La SNCF est poursuivie comme héritière pénale de SNCF Infra, chargée de la maintenance au moment du déraillement du train.
"Selon les réquisitions, ce terrible accident ne serait pas le fruit du hasard, d'un événement imprévisible", comme le défend la SNCF, "mais le résultat d'un certain nombre de fautes, (...) de dérives que la SNCF n'aurait rien fait pour empêcher", a plaidé vendredi son avocat, Emmanuel Marsigny.
Pour le procureur, "d'autres Brétigny auraient pu arriver" mais "il n'y a pas eu d'autres Brétigny", a relevé Me Marsigny, dénonçant "l'outrance" d'un réquisitoire incapable "de déterminer un scénario précis" de l'accident.

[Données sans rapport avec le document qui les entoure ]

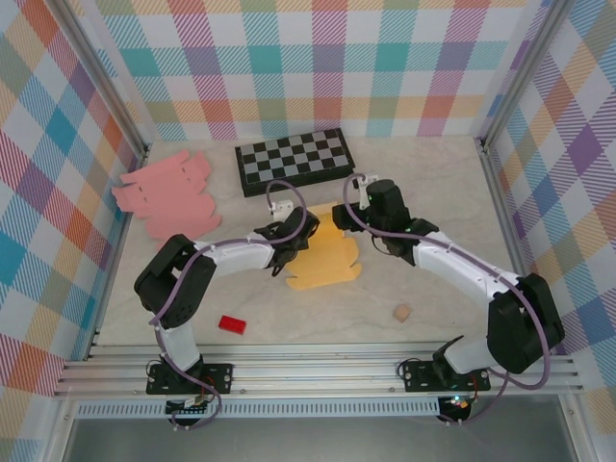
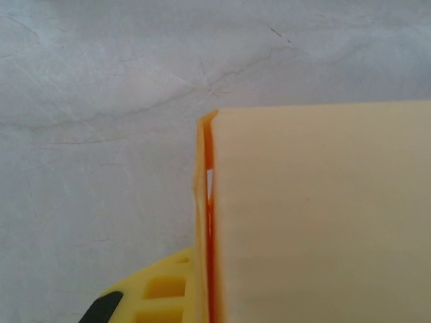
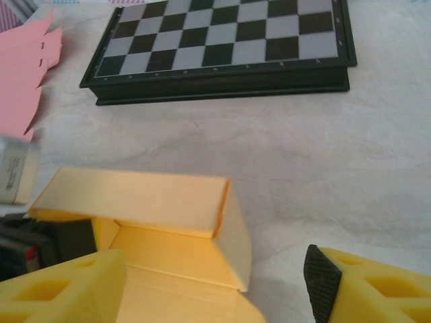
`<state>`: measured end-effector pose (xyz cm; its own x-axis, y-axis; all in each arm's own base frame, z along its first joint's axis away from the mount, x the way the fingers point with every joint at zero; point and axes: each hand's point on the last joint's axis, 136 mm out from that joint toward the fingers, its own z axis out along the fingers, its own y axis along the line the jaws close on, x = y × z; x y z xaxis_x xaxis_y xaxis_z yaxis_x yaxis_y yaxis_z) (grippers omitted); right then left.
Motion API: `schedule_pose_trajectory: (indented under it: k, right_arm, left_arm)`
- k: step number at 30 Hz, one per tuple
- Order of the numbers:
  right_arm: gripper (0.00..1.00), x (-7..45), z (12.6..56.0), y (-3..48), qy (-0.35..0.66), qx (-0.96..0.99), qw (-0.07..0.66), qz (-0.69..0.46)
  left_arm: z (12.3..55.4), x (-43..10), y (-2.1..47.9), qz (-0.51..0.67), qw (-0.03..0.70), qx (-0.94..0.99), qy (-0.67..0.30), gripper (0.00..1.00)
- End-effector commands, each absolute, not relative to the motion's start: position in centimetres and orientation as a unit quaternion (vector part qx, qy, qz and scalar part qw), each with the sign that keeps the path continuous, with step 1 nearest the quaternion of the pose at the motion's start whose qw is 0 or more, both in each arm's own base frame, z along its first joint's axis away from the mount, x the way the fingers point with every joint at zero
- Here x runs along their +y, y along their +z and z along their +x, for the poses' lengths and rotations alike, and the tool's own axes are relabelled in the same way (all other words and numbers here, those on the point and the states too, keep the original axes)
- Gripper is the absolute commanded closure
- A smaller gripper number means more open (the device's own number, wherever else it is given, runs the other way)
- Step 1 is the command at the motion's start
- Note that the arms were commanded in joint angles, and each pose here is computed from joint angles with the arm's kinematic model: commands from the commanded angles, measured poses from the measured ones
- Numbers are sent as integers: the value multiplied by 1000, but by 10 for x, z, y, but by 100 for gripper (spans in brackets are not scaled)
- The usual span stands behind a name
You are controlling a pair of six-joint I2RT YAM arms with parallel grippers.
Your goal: Fold the paper box
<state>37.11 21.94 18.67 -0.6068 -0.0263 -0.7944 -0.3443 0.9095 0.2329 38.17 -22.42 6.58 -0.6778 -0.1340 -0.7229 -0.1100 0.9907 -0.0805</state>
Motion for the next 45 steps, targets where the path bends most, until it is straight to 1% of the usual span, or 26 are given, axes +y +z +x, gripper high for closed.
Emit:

Le 12 juillet 2013, le désassemblage d'une éclisse - sorte de grosse agrafe reliant deux rails - a provoqué le déraillement de l'Intercités Paris-Limoges en gare de Brétigny-sur-Orge (Essonne).

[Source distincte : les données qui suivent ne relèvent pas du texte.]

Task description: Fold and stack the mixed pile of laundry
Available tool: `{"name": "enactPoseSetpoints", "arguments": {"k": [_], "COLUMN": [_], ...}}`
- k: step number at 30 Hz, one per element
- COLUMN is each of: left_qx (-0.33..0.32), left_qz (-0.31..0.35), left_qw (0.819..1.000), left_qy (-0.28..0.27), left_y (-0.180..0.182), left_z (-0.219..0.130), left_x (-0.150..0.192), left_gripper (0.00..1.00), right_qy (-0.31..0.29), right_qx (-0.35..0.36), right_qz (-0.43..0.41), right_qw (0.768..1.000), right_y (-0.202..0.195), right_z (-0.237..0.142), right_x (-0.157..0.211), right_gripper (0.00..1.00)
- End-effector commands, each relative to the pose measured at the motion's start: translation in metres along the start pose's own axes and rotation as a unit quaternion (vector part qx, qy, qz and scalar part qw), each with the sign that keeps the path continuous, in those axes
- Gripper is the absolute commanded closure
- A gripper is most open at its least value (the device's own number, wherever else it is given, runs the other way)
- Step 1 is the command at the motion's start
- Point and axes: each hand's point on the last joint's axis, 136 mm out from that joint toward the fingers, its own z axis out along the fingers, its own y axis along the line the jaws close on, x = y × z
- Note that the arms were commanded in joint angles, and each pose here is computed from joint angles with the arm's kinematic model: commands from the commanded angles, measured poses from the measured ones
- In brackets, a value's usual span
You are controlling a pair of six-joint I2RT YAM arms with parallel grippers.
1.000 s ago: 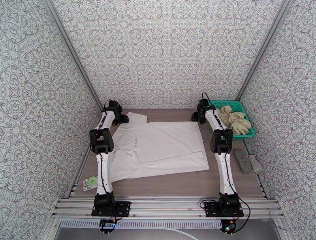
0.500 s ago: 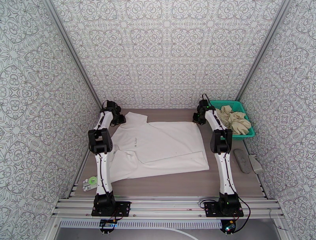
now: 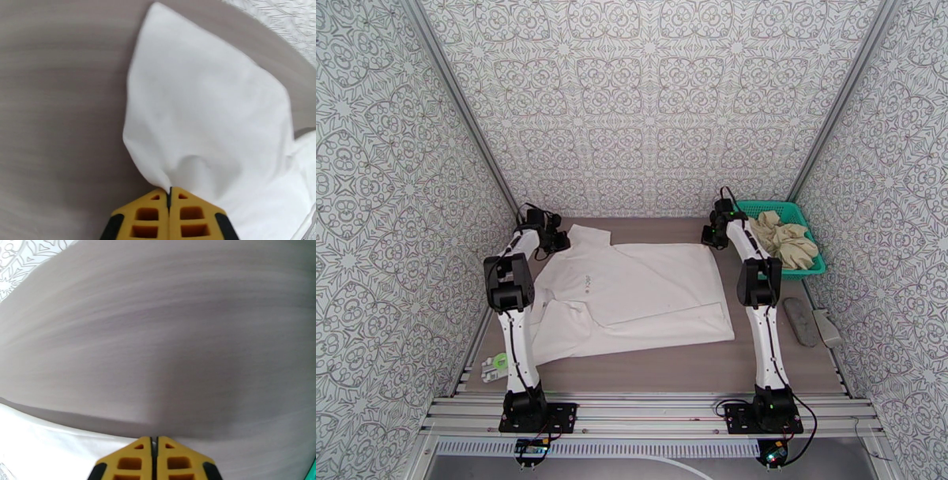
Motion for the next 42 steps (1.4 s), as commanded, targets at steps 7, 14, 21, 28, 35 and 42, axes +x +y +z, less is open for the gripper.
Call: {"name": "enactPoseSetpoints", "arguments": {"k": [7, 14, 21, 28, 35, 42], "left_qx": [0.063, 0.081, 0.103, 0.099, 0.093, 0.071], "left_qz": [0.019, 0.013, 0.013, 0.011, 0.001, -0.026], "left_qw": [0.994, 0.992, 0.989, 0.987, 0.986, 0.987], "left_qy": [-0.085, -0.096, -0.105, -0.124, -0.136, -0.144], "left_y": [-0.021, -0.022, -0.033, -0.037, -0.04, -0.034], "left_z": [-0.064, -0.087, -0.102, -0.128, -0.146, -0.159], "left_x": [-0.022, -0.005, 0.006, 0.017, 0.033, 0.064], "left_gripper": [1.0, 1.0, 1.0, 1.0, 1.0, 1.0], "right_qy": [-0.02, -0.016, -0.018, -0.019, -0.013, -0.015], "right_qx": [-0.01, -0.005, -0.003, -0.011, -0.02, -0.016], "right_qz": [-0.015, -0.016, -0.018, -0.018, -0.009, 0.007], "right_qw": [1.0, 1.0, 1.0, 1.0, 1.0, 1.0], "right_y": [0.005, -0.005, -0.012, -0.01, -0.011, -0.02], "right_z": [-0.045, -0.056, -0.073, -0.087, -0.095, -0.103], "right_x": [-0.008, 0.0, 0.004, 0.017, 0.04, 0.068], "right_gripper": [1.0, 1.0, 1.0, 1.0, 1.0, 1.0]}}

Douze fautes dessinant "un contexte" coupable, mais contesté par la SNCF, qui s'est défendue en décortiquant les causes du pivotement de l'éclisse et en insistant sur l'importance de la temporalité.
L'éclisse a pivoté autour de l'un de ses quatre boulons. Quand les trois autres ont-ils cassé ? S'ils ont cassé plusieurs semaines, voire plusieurs mois, avant l'accident, comme le soutient l'enquête, la SNCF aurait dû s'en rendre compte.
- "Caricature" -
Pour Me Marsigny, une audience du procès a été révélatrice : le 5 mai, un expert mandaté par la justice a déclaré avoir observé un phénomène de "rupture par fatigue" sur les boulons, mais a reconnu ne pas pouvoir déterminer la date précise de la cassure des boulons.

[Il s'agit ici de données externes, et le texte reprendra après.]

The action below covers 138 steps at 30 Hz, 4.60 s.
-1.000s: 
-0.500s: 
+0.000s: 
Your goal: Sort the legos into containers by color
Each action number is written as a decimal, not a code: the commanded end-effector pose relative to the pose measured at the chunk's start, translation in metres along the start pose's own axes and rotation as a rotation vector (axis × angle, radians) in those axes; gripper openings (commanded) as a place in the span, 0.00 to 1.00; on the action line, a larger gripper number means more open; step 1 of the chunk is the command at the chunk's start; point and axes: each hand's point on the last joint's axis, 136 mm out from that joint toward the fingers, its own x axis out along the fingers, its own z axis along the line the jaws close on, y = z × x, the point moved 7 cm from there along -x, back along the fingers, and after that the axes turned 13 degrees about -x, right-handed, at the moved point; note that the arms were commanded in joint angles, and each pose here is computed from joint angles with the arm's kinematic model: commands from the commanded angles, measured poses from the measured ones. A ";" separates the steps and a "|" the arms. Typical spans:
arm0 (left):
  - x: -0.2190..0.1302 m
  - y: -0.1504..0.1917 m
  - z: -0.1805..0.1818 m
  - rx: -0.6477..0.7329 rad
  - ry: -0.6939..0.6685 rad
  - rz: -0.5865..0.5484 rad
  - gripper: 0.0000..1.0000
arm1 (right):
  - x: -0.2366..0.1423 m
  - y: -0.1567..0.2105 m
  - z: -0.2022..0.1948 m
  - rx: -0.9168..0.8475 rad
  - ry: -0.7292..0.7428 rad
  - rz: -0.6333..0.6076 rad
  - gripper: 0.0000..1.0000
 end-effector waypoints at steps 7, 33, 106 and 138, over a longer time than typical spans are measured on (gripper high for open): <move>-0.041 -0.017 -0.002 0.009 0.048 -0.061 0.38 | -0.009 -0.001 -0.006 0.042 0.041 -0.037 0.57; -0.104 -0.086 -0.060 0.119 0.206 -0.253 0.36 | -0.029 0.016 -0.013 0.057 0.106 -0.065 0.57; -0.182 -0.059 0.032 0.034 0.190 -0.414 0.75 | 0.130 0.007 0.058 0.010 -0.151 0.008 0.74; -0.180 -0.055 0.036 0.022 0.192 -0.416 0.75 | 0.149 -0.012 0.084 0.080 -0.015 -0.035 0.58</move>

"Ce qui a été dit est fon-da-men-tal", a martelé Me Marsigny, frappant de la main sur son pupitre. D'autant que des experts missionnés par la SNCF ont, eux, jugé plausible une cassure soudaine, peu de temps avant l'accident.
Il a aussi balayé ce rapport du cabinet Aptéis, analysant une "banalisation du risque" à la SNCF, avec notamment une baisse d'effectifs. "Un rapport militant", proche des syndicats, selon lui.
Lors de leur enquête de sept ans, les magistrats instructeurs ont souligné une très difficile collaboration de la part de la SNCF et avoir dû mettre sur écoute certains cadres.
La SNCF n'a "jamais triché, n'a jamais cherché à dissimuler quoi que ce soit", a défendu son avocat, déplorant que cette "vieille dame", qui fait partie du "patrimoine national", ait été "sans arrêt caricaturée".
"La SNCF a-t-elle simplement le droit de se défendre face au banc de cette douleur que personne ne conteste ?", a demandé Me Marsigny, évoquant les plus de 200 parties civiles.
"Oui Mesdames, Messieurs, vous êtes des victimes, vous êtes victimes d'un accident", a lancé l'avocat. "Et ce n'est pas parce que la SNCF se lève en contestant la faute pénale qu'elle met en cause votre statut de victime".
"Les victimes veulent des réponses et parfois elles ressentent de la haine. La haine doit-elle guider la main du juge ?", s'est-il interrogé, assurant que la SNCF "n'oubliera jamais" leur douleur.
Le jugement du tribunal sera rendu le 26 octobre.